Requirement
If a line of the data below contains the string "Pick", copy it into your answer.

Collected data
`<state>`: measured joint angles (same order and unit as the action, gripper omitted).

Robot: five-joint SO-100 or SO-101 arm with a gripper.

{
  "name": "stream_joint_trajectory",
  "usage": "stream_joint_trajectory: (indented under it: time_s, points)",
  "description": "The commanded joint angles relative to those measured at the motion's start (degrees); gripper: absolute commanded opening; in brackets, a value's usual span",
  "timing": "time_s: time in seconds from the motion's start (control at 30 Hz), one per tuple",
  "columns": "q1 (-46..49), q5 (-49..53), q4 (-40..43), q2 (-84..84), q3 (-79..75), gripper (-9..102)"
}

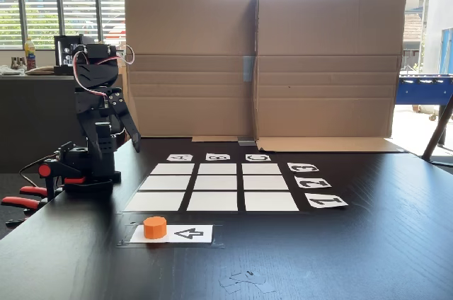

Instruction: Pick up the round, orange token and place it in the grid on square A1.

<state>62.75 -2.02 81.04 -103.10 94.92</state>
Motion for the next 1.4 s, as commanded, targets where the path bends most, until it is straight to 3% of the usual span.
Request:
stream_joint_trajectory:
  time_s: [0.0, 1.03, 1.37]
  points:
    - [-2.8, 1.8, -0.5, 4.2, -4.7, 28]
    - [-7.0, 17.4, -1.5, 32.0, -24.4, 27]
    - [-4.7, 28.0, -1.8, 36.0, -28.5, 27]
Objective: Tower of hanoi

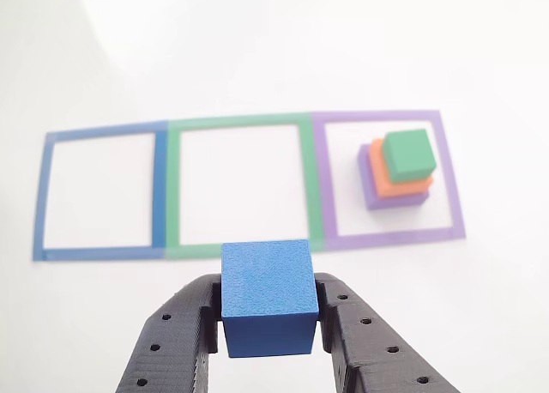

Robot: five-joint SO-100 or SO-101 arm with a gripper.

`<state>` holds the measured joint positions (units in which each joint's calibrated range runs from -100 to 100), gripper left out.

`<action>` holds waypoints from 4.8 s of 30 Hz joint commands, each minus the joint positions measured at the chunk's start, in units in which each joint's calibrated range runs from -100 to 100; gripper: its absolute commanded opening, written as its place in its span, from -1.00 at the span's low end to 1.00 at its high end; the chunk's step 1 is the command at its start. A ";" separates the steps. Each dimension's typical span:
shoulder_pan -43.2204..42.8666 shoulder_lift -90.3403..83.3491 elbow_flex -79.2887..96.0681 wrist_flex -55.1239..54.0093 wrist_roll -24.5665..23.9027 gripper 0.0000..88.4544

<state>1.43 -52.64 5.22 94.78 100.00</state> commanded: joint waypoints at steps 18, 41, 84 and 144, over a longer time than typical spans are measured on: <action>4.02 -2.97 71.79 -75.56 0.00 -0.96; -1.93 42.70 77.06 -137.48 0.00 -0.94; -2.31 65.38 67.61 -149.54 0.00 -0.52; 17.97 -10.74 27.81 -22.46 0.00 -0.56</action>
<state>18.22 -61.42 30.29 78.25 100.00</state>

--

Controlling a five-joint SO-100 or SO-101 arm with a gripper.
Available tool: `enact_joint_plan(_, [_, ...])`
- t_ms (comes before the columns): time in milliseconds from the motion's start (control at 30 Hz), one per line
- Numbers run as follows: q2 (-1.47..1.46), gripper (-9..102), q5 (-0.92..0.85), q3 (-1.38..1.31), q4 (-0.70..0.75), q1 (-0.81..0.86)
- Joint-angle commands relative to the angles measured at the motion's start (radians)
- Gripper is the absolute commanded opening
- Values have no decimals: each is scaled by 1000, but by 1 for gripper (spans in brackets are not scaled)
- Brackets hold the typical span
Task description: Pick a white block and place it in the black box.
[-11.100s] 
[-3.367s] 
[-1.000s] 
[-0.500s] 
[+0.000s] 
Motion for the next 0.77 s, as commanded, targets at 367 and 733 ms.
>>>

Task solution
Instruction: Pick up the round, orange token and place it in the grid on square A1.
Task description: Pick a white block and place it in the black box.

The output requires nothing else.